Ramblings of an aging IT geek
← Ramblings of an aging IT geek
debugging

it was the mtu, it's always the mtu

A backup job that hung at exactly the same byte every night turned out to be a path MTU problem hiding behind a working ping.

A terminal full of packet captures

The symptom was maddening because everything looked fine. SSH worked. ping worked. Small scp transfers worked. But the nightly backup over the same link would crawl, then hang, always around the same point. Not a fixed byte count, but always once the connection got busy and the packets got big.

Big packets. That's the tell, and I should have spotted it sooner. Small things go through, large things don't, and a plain ping is small. So I asked it to stop being small:

ping -M do -s 1472 backup.internal

-M do sets the don't-fragment bit, -s 1472 plus 28 bytes of headers gives you a 1500-byte frame. It failed instantly with "message too long". Drop it to 1400 and it sails through. There was a tunnel in the path eating into the MTU, and nothing was telling the endpoints to back off, because the ICMP "fragmentation needed" messages were being firewalled into the void. Classic path MTU discovery black hole.
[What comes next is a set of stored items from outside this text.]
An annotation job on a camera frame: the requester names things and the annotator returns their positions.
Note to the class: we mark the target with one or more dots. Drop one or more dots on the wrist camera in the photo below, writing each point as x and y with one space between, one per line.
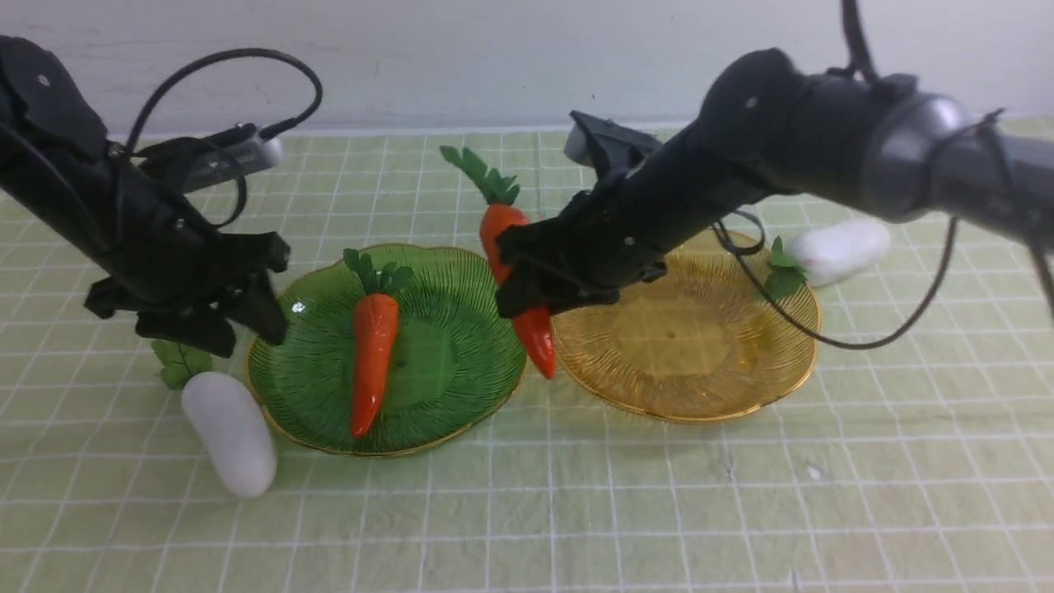
604 146
188 165

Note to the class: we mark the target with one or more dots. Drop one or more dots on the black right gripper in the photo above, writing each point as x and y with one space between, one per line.
618 233

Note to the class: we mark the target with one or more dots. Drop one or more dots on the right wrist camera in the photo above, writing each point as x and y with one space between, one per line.
604 146

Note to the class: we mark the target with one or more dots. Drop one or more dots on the orange carrot with leaves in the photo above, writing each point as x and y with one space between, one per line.
375 325

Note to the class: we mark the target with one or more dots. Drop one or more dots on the white radish with leaves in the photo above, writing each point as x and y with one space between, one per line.
224 416

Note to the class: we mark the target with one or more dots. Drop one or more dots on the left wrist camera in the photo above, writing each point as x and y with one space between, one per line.
188 165

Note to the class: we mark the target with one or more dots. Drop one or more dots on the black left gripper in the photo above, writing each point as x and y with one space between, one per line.
186 281

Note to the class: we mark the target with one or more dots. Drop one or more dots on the amber glass plate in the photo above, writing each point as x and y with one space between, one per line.
696 346

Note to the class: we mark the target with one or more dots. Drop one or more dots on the green checkered tablecloth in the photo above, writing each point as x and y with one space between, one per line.
923 467

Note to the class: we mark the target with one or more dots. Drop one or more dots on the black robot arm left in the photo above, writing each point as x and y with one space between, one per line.
56 150

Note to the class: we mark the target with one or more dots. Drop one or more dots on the green glass plate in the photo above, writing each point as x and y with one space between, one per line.
454 361

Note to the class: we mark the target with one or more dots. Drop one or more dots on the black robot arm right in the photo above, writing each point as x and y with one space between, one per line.
765 128

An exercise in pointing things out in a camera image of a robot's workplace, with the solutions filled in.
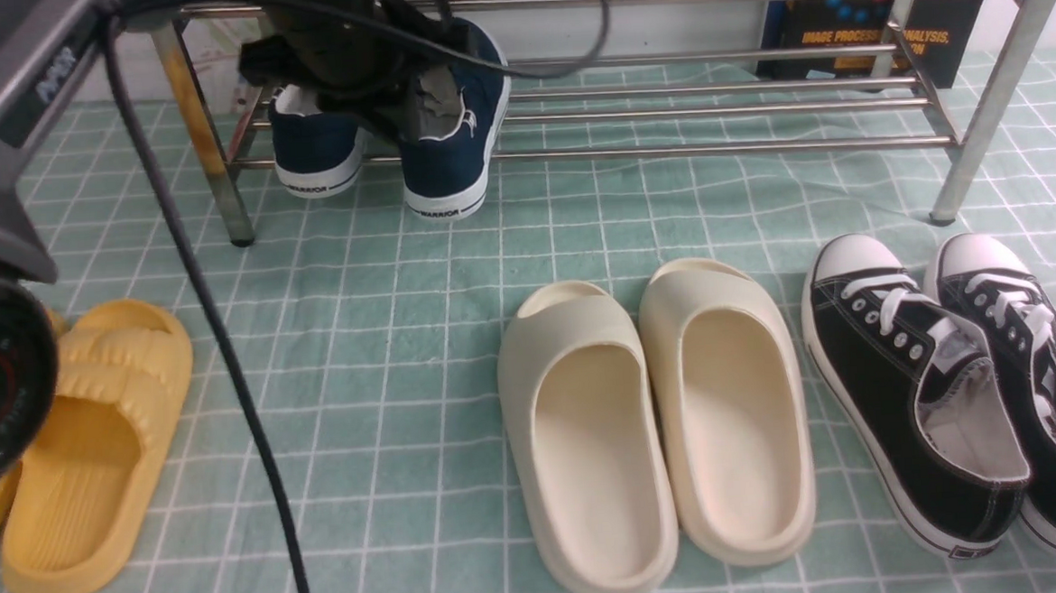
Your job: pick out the left cream slide sandal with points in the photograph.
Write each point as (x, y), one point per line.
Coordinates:
(577, 408)

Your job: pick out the black lace-up sneaker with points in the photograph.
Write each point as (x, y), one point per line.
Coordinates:
(920, 387)
(981, 279)

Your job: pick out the right yellow slide sandal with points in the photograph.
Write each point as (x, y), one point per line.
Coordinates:
(88, 479)

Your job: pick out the right cream slide sandal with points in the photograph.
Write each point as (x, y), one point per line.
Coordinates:
(728, 391)

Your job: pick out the steel shoe rack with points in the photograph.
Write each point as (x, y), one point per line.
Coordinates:
(899, 82)

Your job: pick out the green checkered tablecloth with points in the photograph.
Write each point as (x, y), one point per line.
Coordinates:
(369, 340)

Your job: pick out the navy canvas shoe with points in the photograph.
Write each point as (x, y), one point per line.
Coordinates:
(316, 155)
(453, 156)

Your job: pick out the cream slide sandal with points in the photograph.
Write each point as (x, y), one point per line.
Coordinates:
(577, 408)
(728, 391)

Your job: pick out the dark image processing book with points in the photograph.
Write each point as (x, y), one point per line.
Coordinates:
(937, 30)

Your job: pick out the right black lace-up sneaker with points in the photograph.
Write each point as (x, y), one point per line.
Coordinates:
(981, 279)

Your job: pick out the left black lace-up sneaker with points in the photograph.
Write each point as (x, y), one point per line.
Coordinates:
(920, 387)

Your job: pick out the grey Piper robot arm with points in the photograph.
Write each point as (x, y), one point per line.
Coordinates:
(47, 49)

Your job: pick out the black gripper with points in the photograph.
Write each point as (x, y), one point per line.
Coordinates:
(347, 70)
The fix was a one-liner clamping the MSS on the gateway, and the backups have run clean every night since. I have lost more hours of my life to MTU than to almost any other single cause, and every time it presents as something else entirely: a slow database, a flaky VPN, a website that loads everything but the big images. So now it is the first thing I check, not the last. If a connection works for small payloads and dies on large ones, stop guessing. It was the MTU. It's always the MTU.